## DIRECTIONS
Could you repeat the listing exactly, leaving out the pictures?
....
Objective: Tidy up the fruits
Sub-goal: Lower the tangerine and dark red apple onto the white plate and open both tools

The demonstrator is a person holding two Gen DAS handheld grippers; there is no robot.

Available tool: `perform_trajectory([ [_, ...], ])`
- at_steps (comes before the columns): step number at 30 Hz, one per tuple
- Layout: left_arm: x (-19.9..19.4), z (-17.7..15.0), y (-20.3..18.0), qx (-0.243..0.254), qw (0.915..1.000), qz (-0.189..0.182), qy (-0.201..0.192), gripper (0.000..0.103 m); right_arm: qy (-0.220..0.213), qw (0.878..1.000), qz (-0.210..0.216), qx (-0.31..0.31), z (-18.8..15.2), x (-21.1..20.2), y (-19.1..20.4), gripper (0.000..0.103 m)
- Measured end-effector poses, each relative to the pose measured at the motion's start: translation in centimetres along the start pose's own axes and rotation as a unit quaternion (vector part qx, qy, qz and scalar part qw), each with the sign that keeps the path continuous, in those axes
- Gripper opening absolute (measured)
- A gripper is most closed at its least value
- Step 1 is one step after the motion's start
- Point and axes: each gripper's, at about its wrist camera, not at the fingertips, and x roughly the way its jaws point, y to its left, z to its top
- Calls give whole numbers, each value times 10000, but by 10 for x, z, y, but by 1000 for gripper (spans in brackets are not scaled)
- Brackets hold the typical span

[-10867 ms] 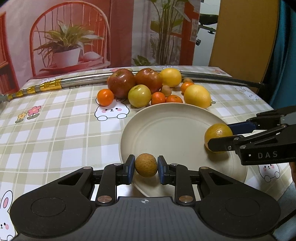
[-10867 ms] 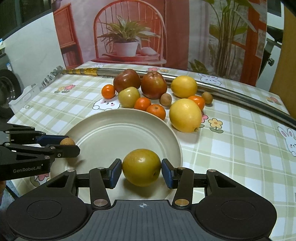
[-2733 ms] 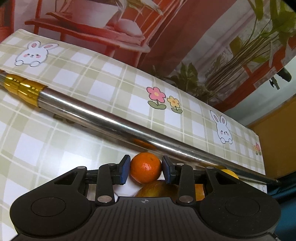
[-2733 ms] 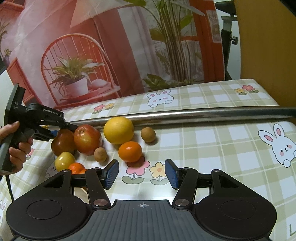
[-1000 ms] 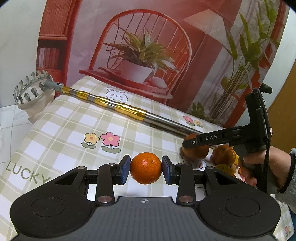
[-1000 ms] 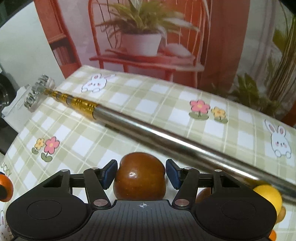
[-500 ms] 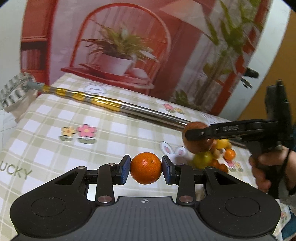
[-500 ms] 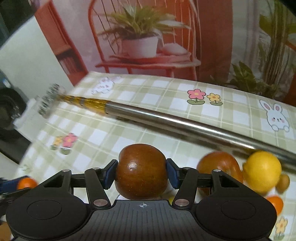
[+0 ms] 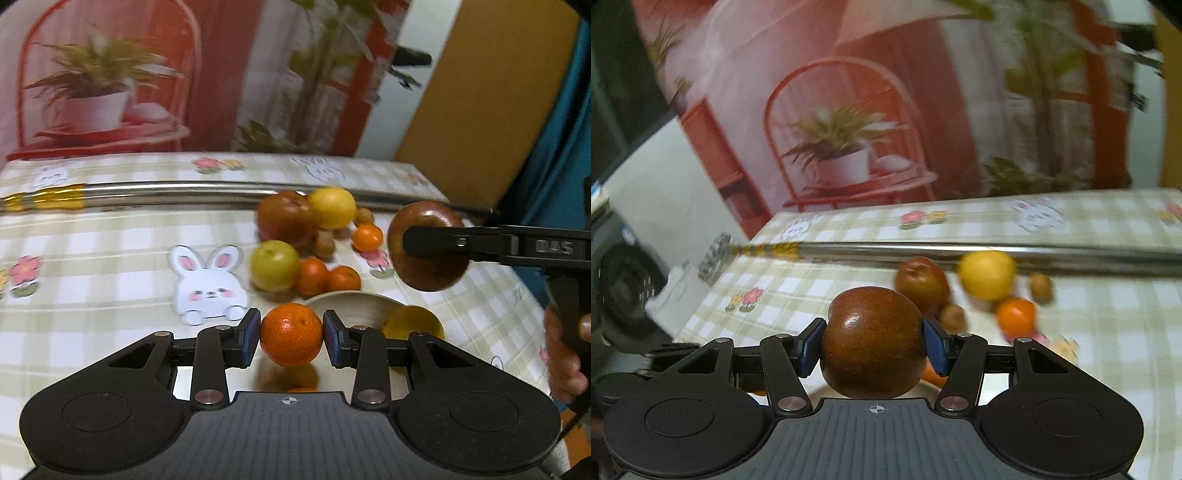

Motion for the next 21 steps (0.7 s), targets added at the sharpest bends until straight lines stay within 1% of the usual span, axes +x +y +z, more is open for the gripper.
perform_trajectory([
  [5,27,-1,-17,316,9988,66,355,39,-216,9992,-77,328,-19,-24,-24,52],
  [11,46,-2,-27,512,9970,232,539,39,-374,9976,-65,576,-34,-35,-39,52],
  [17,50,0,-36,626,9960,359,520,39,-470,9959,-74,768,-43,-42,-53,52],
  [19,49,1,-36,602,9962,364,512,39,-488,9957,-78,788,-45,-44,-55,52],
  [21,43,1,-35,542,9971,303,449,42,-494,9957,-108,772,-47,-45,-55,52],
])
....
## PROBLEM SOLUTION
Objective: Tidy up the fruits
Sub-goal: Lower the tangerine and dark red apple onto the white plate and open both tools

The demonstrator is a person holding two Gen DAS handheld grippers; there is no robot.

Available tool: `perform_trajectory([ [_, ...], ])`
- at_steps (comes before the columns): step number at 30 Hz, one per tuple
- Layout: left_arm: x (-19.9..19.4), z (-17.7..15.0), y (-20.3..18.0), qx (-0.243..0.254), qw (0.915..1.000), qz (-0.189..0.182), qy (-0.201..0.192), gripper (0.000..0.103 m); right_arm: qy (-0.220..0.213), qw (0.878..1.000), qz (-0.210..0.216), qx (-0.31..0.31), z (-18.8..15.2), x (-21.1..20.2), y (-19.1..20.4), gripper (0.000..0.103 m)
- Measured end-effector poses, each relative to the pose measured at the motion's start: translation in centimetres along the start pose's own axes and rotation as a unit quaternion (vector part qx, qy, qz and scalar part qw), each with the sign that keeps the path continuous, in those axes
- Gripper opening absolute (measured)
- A gripper is most closed at its least value
- Step 1 is one step after the motion's start
- Point and axes: each gripper's, at about its wrist camera, not at the fingertips, and x roughly the way its jaws point, y to its left, z to its top
- Calls give whole numbers, each value times 10000, but by 10 for x, z, y, but by 1000 for gripper (spans in brackets are not scaled)
- Brackets hold the typical span

[-10867 ms] 
[-10867 ms] 
[-2733 ms] 
[-2733 ms] 
[-1000 ms] 
[-1000 ms] 
[-500 ms] 
[-500 ms] 
[+0 ms] 

Motion for the next 21 steps (0.7 s), targets added at the sharpest bends until straight lines stay within 1% of the usual span, axes +x +y +z, more is open for the gripper.
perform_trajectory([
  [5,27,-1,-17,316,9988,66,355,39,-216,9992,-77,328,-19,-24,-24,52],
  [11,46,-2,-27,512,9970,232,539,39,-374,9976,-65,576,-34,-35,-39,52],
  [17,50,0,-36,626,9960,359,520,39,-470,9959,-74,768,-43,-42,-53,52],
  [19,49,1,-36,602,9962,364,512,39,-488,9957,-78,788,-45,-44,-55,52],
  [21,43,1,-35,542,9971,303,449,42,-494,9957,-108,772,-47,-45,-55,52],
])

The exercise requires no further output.